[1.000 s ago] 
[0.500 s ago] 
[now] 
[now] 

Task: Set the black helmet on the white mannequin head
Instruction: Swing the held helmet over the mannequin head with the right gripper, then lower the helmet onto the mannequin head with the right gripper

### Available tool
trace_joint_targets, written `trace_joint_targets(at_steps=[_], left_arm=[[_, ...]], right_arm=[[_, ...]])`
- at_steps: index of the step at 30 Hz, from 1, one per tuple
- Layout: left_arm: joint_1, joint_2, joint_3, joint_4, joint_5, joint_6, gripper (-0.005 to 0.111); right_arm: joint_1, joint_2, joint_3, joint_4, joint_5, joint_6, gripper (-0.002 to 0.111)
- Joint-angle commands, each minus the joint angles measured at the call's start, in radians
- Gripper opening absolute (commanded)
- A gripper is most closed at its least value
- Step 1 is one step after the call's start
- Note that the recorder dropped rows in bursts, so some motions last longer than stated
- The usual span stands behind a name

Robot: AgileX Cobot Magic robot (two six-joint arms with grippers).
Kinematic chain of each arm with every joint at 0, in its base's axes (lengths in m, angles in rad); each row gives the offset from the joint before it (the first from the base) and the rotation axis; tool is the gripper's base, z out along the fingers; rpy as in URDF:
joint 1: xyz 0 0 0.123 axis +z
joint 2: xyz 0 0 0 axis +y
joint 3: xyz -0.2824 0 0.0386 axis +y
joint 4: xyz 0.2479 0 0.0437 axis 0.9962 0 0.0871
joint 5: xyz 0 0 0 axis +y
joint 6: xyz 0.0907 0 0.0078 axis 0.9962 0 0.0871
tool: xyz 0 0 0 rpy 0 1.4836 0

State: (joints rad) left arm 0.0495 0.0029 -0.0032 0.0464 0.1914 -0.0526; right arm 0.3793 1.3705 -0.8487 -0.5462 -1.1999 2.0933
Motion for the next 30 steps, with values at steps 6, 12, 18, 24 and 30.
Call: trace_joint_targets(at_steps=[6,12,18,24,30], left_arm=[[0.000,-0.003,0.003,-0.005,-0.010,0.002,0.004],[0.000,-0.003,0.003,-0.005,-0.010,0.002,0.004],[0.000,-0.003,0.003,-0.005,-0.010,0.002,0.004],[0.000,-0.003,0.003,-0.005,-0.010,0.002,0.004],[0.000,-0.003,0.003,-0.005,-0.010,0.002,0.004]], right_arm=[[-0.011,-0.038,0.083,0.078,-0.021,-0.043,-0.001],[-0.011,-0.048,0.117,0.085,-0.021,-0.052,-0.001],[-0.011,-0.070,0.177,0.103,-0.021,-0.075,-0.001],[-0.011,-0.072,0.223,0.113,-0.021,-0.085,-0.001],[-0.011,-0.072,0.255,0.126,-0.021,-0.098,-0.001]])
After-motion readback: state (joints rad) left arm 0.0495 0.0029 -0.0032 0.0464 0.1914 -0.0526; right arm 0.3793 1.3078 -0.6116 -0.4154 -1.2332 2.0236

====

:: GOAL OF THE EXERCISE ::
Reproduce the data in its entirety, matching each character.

:: ANSWER AREA ::
[1.000 s ago] 
[0.500 s ago] 
[now] 
[now] 

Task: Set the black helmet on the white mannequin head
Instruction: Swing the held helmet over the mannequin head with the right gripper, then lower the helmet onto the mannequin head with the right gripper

### Available tool
trace_joint_targets, written `trace_joint_targets(at_steps=[_], left_arm=[[_, ...]], right_arm=[[_, ...]])`
- at_steps: index of the step at 30 Hz, from 1, one per tuple
- Layout: left_arm: joint_1, joint_2, joint_3, joint_4, joint_5, joint_6, gripper (-0.005 to 0.111); right_arm: joint_1, joint_2, joint_3, joint_4, joint_5, joint_6, gripper (-0.002 to 0.111)
- Joint-angle commands, each minus the joint angles measured at the call's start, in radians
- Gripper opening absolute (commanded)
- A gripper is most closed at its least value
- Step 1 is one step after the call's start
- Note that the recorder dropped rows in bursts, so some motions last longer than stated
- The usual span stands behind a name

Robot: AgileX Cobot Magic robot (two six-joint arms with grippers).
Kinematic chain of each arm with every joint at 0, in its base's axes (lengths in m, angles in rad); each row gives the offset from the joint before it (the first from the base) and the rotation axis; tool is the gripper's base, z out along the fingers; rpy as in URDF:
joint 1: xyz 0 0 0.123 axis +z
joint 2: xyz 0 0 0 axis +y
joint 3: xyz -0.2824 0 0.0386 axis +y
joint 4: xyz 0.2479 0 0.0437 axis 0.9962 0 0.0871
joint 5: xyz 0 0 0 axis +y
joint 6: xyz 0.0907 0 0.0078 axis 0.9962 0 0.0871
tool: xyz 0 0 0 rpy 0 1.4836 0

State: (joints rad) left arm 0.0495 0.0029 -0.0032 0.0464 0.1914 -0.0526; right arm 0.3793 1.3705 -0.8487 -0.5462 -1.1999 2.0933
Motion for the next 30 steps, with values at steps 6, 12, 18, 24 and 30.
Call: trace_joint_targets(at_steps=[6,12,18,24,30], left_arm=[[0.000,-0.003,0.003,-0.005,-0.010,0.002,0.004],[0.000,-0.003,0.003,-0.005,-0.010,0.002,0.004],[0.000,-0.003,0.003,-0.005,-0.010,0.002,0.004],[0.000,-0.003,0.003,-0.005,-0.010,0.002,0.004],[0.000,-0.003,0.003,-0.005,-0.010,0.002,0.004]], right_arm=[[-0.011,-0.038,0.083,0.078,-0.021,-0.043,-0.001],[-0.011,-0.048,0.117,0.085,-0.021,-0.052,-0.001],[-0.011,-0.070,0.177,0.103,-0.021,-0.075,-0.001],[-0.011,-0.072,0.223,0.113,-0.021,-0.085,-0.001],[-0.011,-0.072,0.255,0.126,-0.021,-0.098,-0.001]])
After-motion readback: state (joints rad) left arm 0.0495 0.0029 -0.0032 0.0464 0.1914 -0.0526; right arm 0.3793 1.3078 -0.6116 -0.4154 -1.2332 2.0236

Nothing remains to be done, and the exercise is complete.